**WHAT IS EXPECTED:** The required result is an exact copy of the material from the line with "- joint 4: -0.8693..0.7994" through its final line, both ends included.

**THE DATA:**
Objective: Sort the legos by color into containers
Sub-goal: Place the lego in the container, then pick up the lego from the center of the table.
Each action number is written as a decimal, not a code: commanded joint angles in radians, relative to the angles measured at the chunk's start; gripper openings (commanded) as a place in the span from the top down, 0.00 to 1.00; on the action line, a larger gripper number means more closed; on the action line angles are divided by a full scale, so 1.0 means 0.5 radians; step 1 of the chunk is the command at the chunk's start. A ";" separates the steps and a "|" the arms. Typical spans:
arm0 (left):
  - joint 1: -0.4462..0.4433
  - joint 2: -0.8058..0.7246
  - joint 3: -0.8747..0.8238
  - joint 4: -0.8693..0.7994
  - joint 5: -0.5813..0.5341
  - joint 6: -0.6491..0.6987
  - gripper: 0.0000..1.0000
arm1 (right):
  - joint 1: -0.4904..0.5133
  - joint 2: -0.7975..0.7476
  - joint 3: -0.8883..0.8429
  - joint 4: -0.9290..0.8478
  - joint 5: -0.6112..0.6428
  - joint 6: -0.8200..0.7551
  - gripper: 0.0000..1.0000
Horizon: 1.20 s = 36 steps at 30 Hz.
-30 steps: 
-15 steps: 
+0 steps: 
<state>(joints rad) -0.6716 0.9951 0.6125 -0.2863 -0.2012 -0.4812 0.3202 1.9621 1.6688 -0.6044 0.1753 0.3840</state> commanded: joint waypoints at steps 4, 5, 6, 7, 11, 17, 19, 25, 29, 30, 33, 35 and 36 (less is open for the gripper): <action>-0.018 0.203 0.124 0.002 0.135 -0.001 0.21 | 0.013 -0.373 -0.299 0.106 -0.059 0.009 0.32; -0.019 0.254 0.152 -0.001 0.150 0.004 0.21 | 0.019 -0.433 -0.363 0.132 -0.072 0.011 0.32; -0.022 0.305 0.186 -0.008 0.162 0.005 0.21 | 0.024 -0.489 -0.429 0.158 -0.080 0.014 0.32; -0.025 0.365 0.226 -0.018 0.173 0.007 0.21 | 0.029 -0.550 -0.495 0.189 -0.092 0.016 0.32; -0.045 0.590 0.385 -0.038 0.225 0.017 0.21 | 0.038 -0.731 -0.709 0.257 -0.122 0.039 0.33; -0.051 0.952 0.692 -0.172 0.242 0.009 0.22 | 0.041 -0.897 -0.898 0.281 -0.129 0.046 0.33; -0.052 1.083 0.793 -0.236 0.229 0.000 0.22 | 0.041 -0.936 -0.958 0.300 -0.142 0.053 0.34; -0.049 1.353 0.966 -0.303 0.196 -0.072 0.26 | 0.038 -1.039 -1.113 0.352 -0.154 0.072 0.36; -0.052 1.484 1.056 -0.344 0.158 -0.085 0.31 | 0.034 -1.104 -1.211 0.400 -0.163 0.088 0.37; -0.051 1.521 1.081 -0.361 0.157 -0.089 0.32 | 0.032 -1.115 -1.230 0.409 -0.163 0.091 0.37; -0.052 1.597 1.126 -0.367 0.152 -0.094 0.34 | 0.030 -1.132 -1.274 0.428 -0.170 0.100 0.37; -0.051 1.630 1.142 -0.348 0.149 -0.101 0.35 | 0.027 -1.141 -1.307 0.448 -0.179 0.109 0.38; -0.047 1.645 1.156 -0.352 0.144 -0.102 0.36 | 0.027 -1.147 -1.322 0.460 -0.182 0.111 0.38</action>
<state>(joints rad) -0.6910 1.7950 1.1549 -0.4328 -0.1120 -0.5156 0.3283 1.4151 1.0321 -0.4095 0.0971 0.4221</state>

**ANSWER FOR THE TASK:**
  - joint 4: -0.8693..0.7994
  - joint 5: -0.5813..0.5341
  - joint 6: -0.6491..0.6987
  - gripper: 0.0000..1.0000
arm1 (right):
  - joint 1: -0.4904..0.5133
  - joint 2: -0.7975..0.7476
  - joint 3: -0.8883..0.8429
  - joint 4: -0.9290..0.8478
  - joint 5: -0.6112..0.6428
  - joint 6: -0.8200..0.7551
  - gripper: 0.0000..1.0000
Horizon: 1.20 s = 36 steps at 30 Hz.
-30 steps: 
-15 steps: 
+0 steps: 
<state>(joints rad) -0.6716 0.9951 0.6125 -0.2863 -0.2012 -0.4812 0.3202 1.9621 1.6688 -0.6044 0.1753 0.3840</state> commanded: joint waypoints at steps 4, 5, 6, 7, 11, 17, 19, 25, 29, 30, 33, 35 and 36 (less is open for the gripper): <action>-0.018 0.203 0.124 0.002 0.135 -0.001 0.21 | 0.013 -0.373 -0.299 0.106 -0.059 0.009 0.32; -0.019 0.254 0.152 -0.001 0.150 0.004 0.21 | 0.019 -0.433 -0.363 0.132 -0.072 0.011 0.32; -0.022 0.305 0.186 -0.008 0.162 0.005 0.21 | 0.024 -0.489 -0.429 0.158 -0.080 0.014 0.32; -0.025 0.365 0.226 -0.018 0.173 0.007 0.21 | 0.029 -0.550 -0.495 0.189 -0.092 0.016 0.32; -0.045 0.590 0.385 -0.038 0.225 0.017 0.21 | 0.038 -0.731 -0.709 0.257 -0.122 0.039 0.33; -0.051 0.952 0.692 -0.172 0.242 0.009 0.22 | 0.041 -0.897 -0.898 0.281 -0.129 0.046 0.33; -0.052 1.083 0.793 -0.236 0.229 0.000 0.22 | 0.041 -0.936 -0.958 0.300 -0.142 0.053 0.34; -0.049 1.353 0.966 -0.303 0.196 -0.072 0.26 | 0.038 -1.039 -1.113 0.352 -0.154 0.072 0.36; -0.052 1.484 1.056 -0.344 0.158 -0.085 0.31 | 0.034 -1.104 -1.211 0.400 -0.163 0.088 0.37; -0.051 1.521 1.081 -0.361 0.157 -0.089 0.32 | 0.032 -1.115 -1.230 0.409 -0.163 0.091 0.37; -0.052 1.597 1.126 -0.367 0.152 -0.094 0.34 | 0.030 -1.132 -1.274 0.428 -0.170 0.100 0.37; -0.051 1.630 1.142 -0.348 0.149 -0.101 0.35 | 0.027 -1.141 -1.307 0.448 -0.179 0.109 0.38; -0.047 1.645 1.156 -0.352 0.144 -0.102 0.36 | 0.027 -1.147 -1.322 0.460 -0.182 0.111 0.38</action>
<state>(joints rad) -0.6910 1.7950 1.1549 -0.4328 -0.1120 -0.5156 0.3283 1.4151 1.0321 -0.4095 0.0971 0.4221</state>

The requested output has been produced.